Meanwhile in Maribor, Slovenia, Peter Kaboth extended a high five to the artists of Gargas in experimental short, Five. Five eyes adorn five fingers on a hand equally detached from the body. A routine of plumb consumption and defecation maintains the status quo,9 until a finger and a thumb rebel, resulting in digit decapitation. The efficacy of cave art and stop motion hinges on their materiality. A cave painting cannot be rendered on canvas, as this would be a bastardisation of form. The hands of Gargas are exceptional in producing a visceral reaction, a kinaesthetic empathy of wanting to touch.10 Five, with its manual reconfiguration of props and the capacity to touch what constitutes the image, speaks to this same materiality.

Still from Five.

Mummy Issues

Looking East, André Bazin identified a mummy complex as being at the origin of photography. Pharaohs in ancient Egypt had well-known funeral practices that preserved their cadavers. The development of art and civilisation meant that nobility would come to be content with having their portrait done. They didn’t feel the need to mummify their bodies, as the image would outlive its subject. Therein satisfying their desire for kleos. In photography, Bazin sees the capture and development of an image as akin to embalming the body, since the camera fixes a moment in time and space.11 Departing from Bazin, note that the hieroglyphics and statues carved into tomb walls (in Saqqara, for example) are prototypical of 2D animation and stop motion, respectively.

Ancient necropolis in Saqqara, approximately 4,400 years old.12

The logic that gives rise to corpse preservation, portraiture and photography speaks to the future while embalming the present. Entombment in Ancient Egypt was done to ensure prosperity in the afterlife, while the figures of portraiture and photography ask future audiences to remember them as they are in this image. This ontology is not grounded in stasis, but in movement across the space/time continuum. This is relevant to our initial ruminations on hands; as the gesture of leaving a handprint on a wall, raising a disfigured fist or having a seizure below a plum tree all signal this dynamism.

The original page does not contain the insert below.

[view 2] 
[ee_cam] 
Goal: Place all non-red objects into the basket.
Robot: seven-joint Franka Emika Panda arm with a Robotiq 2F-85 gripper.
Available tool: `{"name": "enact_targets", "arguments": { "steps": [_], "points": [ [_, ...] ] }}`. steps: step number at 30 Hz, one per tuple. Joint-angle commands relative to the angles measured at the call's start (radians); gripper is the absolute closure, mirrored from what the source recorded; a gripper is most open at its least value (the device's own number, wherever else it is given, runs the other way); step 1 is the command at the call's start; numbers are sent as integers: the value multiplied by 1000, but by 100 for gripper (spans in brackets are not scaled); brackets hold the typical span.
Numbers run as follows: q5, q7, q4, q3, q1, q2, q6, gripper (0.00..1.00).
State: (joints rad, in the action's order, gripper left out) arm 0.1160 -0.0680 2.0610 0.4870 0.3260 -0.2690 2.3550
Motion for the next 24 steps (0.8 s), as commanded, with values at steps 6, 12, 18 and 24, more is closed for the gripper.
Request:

Second speaker at the EIN, Ana Hedberg Olenina, laid the theoretical groundwork of expressive movement in Soviet Avant-Garde Cinema in The Oxford Handbook of Screendance Studies. Here, Olenina cites Lev Kuleshov:

The actor …must be analytically taken apart and examined …as a complex work of engineering. We must register his excitement as it if were an electric current feeding a factory and inscribe his techniques using algebraic formulas …[T]he actor must be Taylorized and work in accordance with a time management chart.13

Kuleshov’s actors and dancers were expected to conform to their predetermined coordinates on set with mathematical precision, while Eisenstein set the standard of his characters’ expressiveness through drawing, leading actor Nikolai Cherkasov to complain that Eisenstein was “contorting him to make him fit the picture.”14 Dance and theatrics, belonging to the canon of “plastic” arts, suggests that the body is a malleable matter that assumes new forms through movement.15 This is translated literally in claymation. Izabela Plucinska’s Portrait en pied de Suzanne (Portrait of Suzanne, 2019), in competition at StopTrik, reveals a corpulent man mediating his hunger for love through overeating. Fragments of refracted flesh rise and fall like waves as sweats, tremors and the tendency to melt into his bed reflect his emotional state as he mourns a love lost. The audience’s impressions are created through Plucinska imprinting a constellation of gestures onto plasticine. Following Olenina’s presentation to the EIN, Irina Schulzki put forward a way of thinking in lines, folds, cruxes and inflections that we find in Deleuze and Eisenstein.16 Centring gesture has obvious ramifications in aesthetics. A director can direct our emotions through the motions they create. This is why Kuleshov, and Eisenstein, foregrounded gesticulation in their cinematic apparatus.17 Due to the meticulous and time-consuming nature of stop motion, these animators can be considered masochists with a god complex. Their method allows them to control every bead of sweat. This is in line with Kunichika’s observation that art, sacrifice and mutation are at the origin of art itself.18

Portrait of Suzanne takes its story from Roland Topor’s 1978 novel of the same name.19 After mistaking a brothel for a restaurant, our leading man injures his foot and the eponymous Suzanne emerges from the wound.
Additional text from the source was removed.